4.2. Das Recht auf freie Meinungsäußerung, auf das der Kläger pocht, stellt keinen Freibrief für persönliche Beleidigungen und Verunglimpfungen dar (vgl 8 ObA 196/02k; 8 ObA 51/13b [Pkt 2.]). Die schriftlichen Äußerungen des Klägers gehen weit über den zulässigen Rahmen sachlicher Kritik über die beruflichen Umstände des Klägers hinaus. Ihnen lag auch kein unmittelbar vorangehendes Verhalten der Beklagten zugrunde, das die Beleidigung als noch irgendwie entschuldbar erscheinen ließe. Die beleidigenden Äußerungen des Klägers erfolgten auch nicht in der Situation einer unmittelbaren Provokation bzw plötzlichen, situationsbedingten verständlichen Entrüstung des Klägers.

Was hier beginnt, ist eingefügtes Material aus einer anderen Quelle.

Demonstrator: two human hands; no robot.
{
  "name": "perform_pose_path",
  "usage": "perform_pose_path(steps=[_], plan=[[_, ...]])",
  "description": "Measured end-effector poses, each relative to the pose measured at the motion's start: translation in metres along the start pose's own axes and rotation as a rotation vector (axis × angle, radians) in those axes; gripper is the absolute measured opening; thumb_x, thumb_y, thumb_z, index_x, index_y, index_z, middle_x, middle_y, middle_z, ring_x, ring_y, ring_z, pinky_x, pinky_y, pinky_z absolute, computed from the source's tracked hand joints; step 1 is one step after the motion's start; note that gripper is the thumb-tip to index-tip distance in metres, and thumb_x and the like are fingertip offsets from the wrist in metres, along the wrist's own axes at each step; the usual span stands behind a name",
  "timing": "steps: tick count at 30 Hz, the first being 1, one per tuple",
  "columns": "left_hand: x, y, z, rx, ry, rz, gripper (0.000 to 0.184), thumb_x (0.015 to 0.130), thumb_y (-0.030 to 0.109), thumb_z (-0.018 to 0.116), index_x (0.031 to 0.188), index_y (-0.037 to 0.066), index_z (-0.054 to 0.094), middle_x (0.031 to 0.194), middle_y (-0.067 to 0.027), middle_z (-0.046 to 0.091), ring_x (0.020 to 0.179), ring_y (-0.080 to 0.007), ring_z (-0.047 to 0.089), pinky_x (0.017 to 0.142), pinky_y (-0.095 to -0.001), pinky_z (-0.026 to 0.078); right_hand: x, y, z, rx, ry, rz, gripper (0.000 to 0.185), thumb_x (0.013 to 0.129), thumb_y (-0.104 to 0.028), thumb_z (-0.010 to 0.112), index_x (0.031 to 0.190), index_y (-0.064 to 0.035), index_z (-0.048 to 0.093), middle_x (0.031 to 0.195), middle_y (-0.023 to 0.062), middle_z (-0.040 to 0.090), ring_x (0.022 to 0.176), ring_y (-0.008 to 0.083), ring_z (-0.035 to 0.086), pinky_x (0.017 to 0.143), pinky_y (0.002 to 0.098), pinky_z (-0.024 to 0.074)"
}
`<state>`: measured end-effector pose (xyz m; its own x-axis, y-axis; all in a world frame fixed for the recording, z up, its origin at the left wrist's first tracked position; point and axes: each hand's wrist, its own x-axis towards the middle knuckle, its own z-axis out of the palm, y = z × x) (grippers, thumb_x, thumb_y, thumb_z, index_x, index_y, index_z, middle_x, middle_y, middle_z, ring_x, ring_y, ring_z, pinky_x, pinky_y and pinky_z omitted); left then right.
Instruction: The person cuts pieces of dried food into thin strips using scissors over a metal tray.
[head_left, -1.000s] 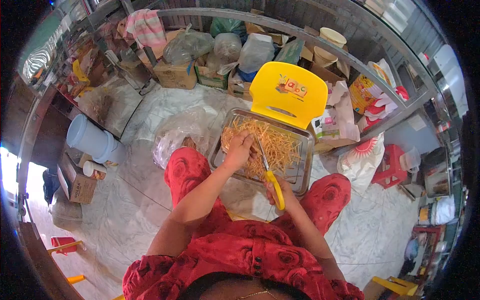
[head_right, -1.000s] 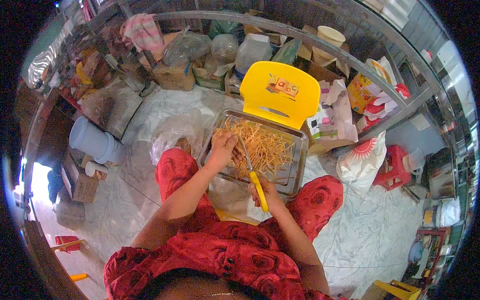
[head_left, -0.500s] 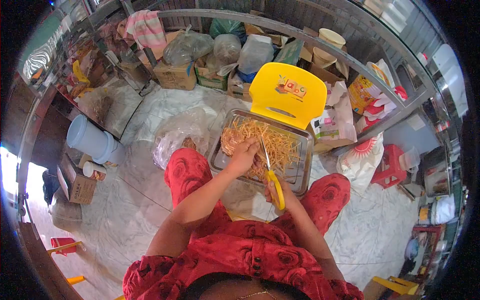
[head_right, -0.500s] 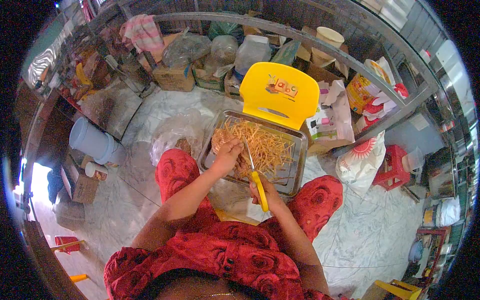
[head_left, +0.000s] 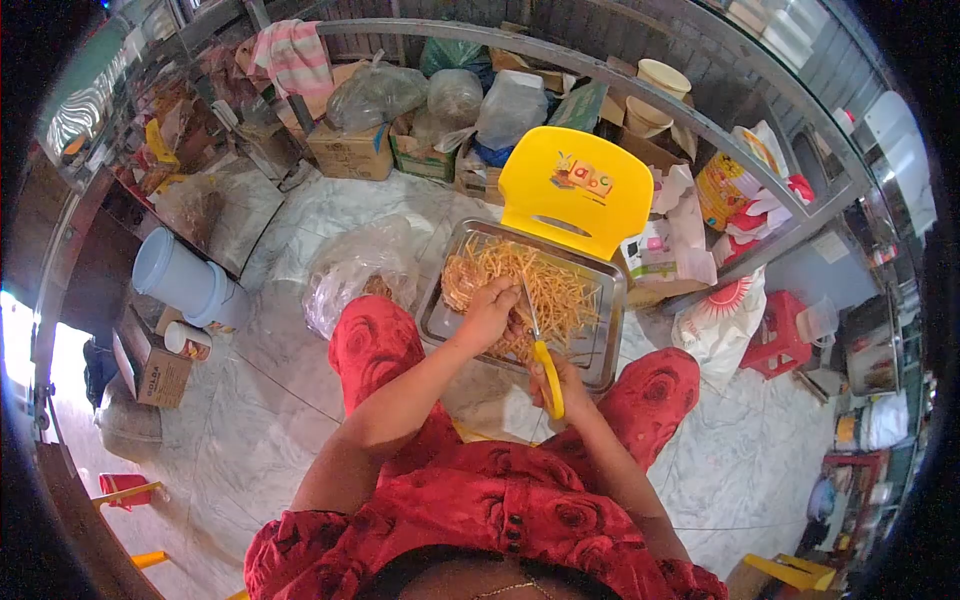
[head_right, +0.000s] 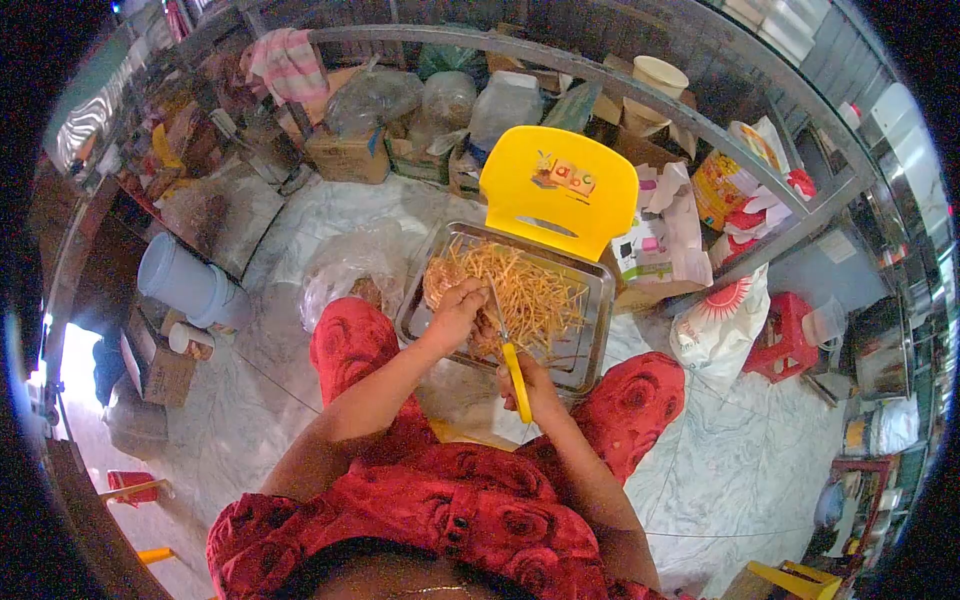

4.3. Dass der Kläger von der Beklagten wegen seiner früheren harschen und beleidigenden Ausdrucksweise nicht verwarnt worden war, ist richtig, hier aber für die Bejahung des Entlassungsgrundes der erheblichen Ehrverletzung nicht entscheidend (vgl 8 ObA 21/06f [Pkt 3.]). Nach der Rechtsprechung können auch einmalige empfindliche Ehrverletzungen – wie sie hier vorliegen – einen Entlassungsgrund darstellen (RS0028819). Die Schwere des Anlassfalls machte es für die Beklagte unzumutbar, den Kläger in ihrem Unternehmen weiter zu beschäftigen. Bei dieser Beurteilung ist die Größe des Unternehmens der Beklagten kein entscheidender Aspekt, richten sich doch die Beleidigungen des Klägers gegen den Vorstandsvorsitzenden und den Personalleiter der Beklagten, sohin gegen die Beklagte in ihrer Gesamtheit. Dass die namentlich beleidigten Personen den Kläger bis dahin möglicherweise noch nicht kannten, nimmt den Ehrverletzungen nicht die Erheblichkeit.

Der Revision der Beklagten ist danach Folge zu geben und das Klagebegehren in Abänderung der klagestattgebenden Entscheidungen der Vorinstanzen abzuweisen.

Die Kostenentscheidung beruht auf den §§ 41, 50 ZPO. Nicht zugesprochen werden können die begehrten Pauschalgebühren für die Berufung: Gemäß § 16 Abs 1 Z 1 lit a GGG beträgt die Bemessungsgrundlage in arbeitsrechtlichen Streitigkeiten, soweit nicht ein Geldbetrag Gegenstand der Klage ist, 750 EUR. Da arbeitsrechtliche Rechtsmittelverfahren zweiter Instanz (TP 2 Anm 5 GGG) bei einem Berufungsinteresse bis 2.500 EUR gebührenfrei sind, fallen für die Berufung keine Pauschalgebühren an.